String performance regression from python 3.2 to 3.3

Chris Angelico rosuav at gmail.com
Wed Mar 13 20:55:47 EDT 2013


On Thu, Mar 14, 2013 at 11:52 AM, MRAB <python at mrabarnett.plus.com> wrote:
> On 13/03/2013 23:43, Chris Angelico wrote:
>>
>> On Thu, Mar 14, 2013 at 3:49 AM, rusi <rustompmody at gmail.com> wrote:
>>>
>>> On Mar 13, 3:59 pm, Chris Angelico <ros... at gmail.com> wrote:
>>>>
>>>> On Wed, Mar 13, 2013 at 9:11 PM, rusi <rustompm... at gmail.com> wrote:
>>>> > Uhhh..
>>>> > Making the subject line useful for all readers
>>>>
>>>> I should have read this one before replying in the other thread.
>>>>
>>>> jmf, I'd like to see evidence that there has been a performance
>>>> regression compared against a wide build of Python 3.2. You still have
>>>> never answered this fundamental, that the narrow builds of Python are
>>>> *BUGGY* in the same way that JavaScript/ECMAScript is. And believe you
>>>> me, the utterly unnecessary hassles I have had to deal with when
>>>> permitting user-provided .js code to script my engine have wasted
>>>> rather more dev hours than you would believe - there are rather a lot
>>>> of stupid edge cases to deal with.
>>>
>>>
>>> This assumes that there are only three choices:
>>> - narrow build that is buggy (surrogate pairs for astral characters)
>>> - wide build that is 4-fold space inefficient for wide variety of
>>> common (ASCII) use-cases
>>> - flexible string engine that chooses a small tradeoff of space
>>> efficiency over time efficiency.
>>>
>>> There is a fourth choice: narrow build that chooses to be partial over
>>> being buggy. ie when an astral character is encountered, an exception
>>> is thrown rather than trying to fudge it into a 16-bit
>>> representation.
>>
>>
>> As a simple factual matter, narrow builds of Python 3.2 don't do that.
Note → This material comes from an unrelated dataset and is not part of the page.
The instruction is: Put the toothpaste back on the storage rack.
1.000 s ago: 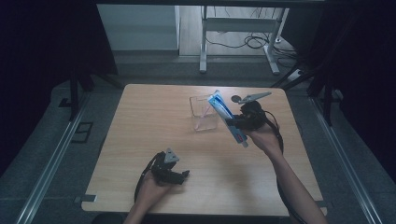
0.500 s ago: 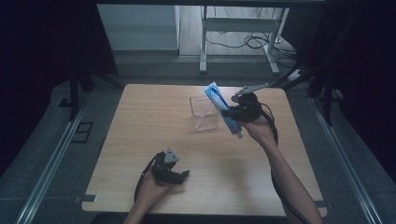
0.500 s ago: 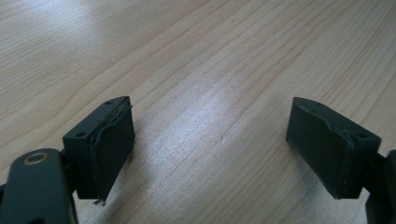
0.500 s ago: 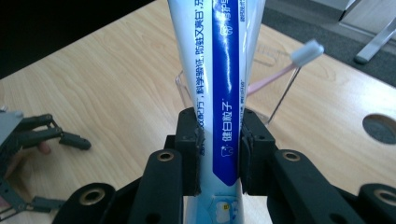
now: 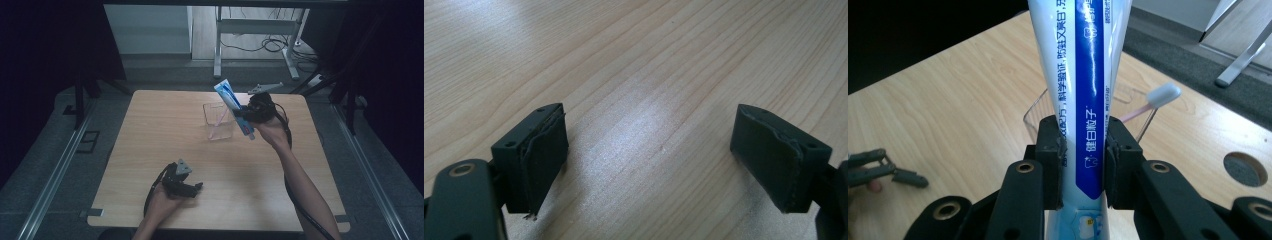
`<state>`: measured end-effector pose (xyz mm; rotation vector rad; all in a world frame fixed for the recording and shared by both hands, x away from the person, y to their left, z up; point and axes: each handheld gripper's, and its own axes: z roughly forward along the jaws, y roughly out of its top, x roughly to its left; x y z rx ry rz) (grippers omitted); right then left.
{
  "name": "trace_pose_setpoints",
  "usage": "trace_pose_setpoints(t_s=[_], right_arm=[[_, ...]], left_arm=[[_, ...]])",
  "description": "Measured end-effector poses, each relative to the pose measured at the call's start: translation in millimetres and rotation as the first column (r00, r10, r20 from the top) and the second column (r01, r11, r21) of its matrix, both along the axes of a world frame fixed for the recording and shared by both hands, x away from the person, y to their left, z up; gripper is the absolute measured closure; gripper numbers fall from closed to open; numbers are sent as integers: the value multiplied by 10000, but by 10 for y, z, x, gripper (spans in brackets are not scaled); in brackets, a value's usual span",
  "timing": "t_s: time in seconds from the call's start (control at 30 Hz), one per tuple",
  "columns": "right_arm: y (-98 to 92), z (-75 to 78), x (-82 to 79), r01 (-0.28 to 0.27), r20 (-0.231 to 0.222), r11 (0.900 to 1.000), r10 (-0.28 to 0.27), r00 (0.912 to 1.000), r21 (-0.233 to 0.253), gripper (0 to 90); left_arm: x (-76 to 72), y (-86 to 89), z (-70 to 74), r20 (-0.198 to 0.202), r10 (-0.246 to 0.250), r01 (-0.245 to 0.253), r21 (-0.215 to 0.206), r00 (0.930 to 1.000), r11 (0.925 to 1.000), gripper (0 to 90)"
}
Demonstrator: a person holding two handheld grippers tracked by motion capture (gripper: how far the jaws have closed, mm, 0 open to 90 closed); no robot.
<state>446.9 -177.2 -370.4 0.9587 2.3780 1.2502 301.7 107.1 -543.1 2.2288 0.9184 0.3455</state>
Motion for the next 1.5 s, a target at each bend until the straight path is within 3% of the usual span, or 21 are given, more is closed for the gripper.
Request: trace_pose_setpoints(t_s=[0.4, 0.83, 1.5], right_arm=[[138, 23, 173, -13, 335, 9992, -1, 9994, 403, 724], [285, -21, 403, 231, 407, 9963, -265, 9988, 823, 724], [475, -106, 644, 436, 665, 9926, -514, 9965, 1137, 725]], left_arm=[[0, 1, 0, -3, -3, 3, 7, 10000, 10000, 154], [0, 1, 1, -8, -13, 13, 10, 10000, 10000, 154], [0, 1, 1, -14, -6, 6, 2, 10000, 10000, 153]])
>> So it doesn't factor into my original statement. But if you're talking
>> about a proposal for 3.4, then sure, that's a theoretical possibility.
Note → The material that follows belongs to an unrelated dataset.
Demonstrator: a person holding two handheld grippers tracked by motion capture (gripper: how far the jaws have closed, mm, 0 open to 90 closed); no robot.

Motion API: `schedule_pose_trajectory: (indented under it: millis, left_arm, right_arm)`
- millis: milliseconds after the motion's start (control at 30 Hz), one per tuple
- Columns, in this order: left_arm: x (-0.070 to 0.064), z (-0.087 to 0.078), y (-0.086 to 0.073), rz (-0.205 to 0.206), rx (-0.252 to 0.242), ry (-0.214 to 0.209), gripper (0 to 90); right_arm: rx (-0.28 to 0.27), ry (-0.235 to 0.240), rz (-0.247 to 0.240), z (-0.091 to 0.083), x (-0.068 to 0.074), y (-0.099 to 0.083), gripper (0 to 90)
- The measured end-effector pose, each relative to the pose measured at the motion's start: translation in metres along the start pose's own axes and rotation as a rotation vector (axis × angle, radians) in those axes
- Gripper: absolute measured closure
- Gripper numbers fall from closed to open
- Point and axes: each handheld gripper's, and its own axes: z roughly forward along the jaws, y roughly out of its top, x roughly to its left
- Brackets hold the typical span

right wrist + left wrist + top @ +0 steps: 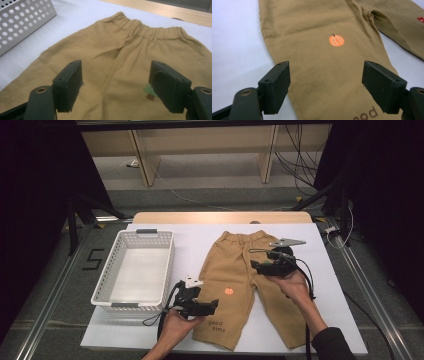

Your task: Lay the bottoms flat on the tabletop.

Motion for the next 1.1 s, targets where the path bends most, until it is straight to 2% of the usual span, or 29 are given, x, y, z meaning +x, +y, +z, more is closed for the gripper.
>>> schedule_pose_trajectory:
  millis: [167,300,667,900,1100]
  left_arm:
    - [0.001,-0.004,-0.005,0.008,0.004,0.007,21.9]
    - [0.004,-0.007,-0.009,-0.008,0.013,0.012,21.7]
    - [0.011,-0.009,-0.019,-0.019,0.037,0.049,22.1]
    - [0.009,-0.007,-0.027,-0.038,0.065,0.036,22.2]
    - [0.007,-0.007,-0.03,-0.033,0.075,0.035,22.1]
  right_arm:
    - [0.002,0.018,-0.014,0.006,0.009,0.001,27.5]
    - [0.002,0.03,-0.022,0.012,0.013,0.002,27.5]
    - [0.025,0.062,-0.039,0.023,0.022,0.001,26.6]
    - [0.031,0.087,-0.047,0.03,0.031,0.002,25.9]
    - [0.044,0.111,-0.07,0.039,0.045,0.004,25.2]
>> It wouldn't be "buggy" in the sense of "string indexing/slicing
>> unexpectedly does the wrong thing", but it would still be incomplete
>> Unicode support, and I don't think people would appreciate it. Much
>> better to have graceful degradation: if there are non-BMP characters
>> in the string, then instead of throwing an exception, it just makes
>> the string wider.
>>
> [snip]
> Do you mean that instead of switching between 1/2/4 bytes per codepoint
> it would switch between 2/4 bytes per codepoint?